• **Activity**
Copy, word for word, each line of the data below from the first through the line containing "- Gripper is", and stop there.
╭─ Excerpted records
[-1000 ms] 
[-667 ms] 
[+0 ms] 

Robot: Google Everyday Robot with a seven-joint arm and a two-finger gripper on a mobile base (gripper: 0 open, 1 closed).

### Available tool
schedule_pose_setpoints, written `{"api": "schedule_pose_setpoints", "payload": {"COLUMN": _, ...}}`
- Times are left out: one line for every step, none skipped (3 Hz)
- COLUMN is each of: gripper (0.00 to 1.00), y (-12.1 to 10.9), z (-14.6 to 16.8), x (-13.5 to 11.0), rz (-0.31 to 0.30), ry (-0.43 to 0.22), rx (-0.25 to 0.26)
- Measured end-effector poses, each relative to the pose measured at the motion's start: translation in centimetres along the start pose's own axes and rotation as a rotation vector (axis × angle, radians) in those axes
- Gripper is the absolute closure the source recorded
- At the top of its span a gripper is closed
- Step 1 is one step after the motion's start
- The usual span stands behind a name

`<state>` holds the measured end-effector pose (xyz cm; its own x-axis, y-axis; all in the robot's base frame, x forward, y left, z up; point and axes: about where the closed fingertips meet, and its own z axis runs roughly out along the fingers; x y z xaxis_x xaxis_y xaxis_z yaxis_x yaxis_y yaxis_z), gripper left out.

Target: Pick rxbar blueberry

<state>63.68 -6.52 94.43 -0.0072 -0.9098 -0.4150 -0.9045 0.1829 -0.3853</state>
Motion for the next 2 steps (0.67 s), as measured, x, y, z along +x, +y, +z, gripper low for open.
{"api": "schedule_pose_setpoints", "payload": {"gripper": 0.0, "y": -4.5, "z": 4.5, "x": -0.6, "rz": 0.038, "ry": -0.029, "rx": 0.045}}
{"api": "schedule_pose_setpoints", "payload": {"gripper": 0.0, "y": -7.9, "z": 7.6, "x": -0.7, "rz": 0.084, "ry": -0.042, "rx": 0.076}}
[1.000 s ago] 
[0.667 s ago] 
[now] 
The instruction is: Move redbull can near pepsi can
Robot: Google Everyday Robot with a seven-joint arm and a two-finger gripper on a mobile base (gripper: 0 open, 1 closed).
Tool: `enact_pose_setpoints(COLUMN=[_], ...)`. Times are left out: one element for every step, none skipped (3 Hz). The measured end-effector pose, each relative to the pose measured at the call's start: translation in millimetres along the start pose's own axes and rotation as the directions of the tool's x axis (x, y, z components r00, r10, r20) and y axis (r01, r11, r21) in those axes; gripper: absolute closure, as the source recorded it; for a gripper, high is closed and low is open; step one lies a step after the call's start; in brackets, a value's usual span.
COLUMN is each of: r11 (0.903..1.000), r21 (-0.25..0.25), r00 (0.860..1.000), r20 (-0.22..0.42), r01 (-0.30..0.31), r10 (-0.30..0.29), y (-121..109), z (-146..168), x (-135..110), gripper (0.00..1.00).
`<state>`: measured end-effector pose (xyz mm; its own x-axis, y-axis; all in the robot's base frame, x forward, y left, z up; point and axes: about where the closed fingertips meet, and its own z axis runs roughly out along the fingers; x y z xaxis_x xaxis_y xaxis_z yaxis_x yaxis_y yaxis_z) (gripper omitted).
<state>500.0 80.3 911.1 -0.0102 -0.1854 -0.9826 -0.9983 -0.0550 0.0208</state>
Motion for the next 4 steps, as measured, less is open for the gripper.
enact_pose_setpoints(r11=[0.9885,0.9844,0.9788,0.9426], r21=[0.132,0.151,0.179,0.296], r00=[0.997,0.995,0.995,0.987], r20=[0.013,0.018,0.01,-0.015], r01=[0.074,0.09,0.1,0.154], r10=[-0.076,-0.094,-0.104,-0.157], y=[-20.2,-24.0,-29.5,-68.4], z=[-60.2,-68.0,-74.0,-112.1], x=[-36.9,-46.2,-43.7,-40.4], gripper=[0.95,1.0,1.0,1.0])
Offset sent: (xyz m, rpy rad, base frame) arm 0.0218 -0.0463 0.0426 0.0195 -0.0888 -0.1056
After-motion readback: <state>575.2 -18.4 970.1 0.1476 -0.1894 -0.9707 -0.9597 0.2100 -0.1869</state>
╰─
• **Answer box**
[-1000 ms] 
[-667 ms] 
[+0 ms] 

Robot: Google Everyday Robot with a seven-joint arm and a two-finger gripper on a mobile base (gripper: 0 open, 1 closed).

### Available tool
schedule_pose_setpoints, written `{"api": "schedule_pose_setpoints", "payload": {"COLUMN": _, ...}}`
- Times are left out: one line for every step, none skipped (3 Hz)
- COLUMN is each of: gripper (0.00 to 1.00), y (-12.1 to 10.9), z (-14.6 to 16.8), x (-13.5 to 11.0), rz (-0.31 to 0.30), ry (-0.43 to 0.22), rx (-0.25 to 0.26)
- Measured end-effector poses, each relative to the pose measured at the motion's start: translation in centimetres along the start pose's own axes and rotation as a rotation vector (axis × angle, radians) in those axes
- Gripper is the absolute closure the source recorded

The output is complete.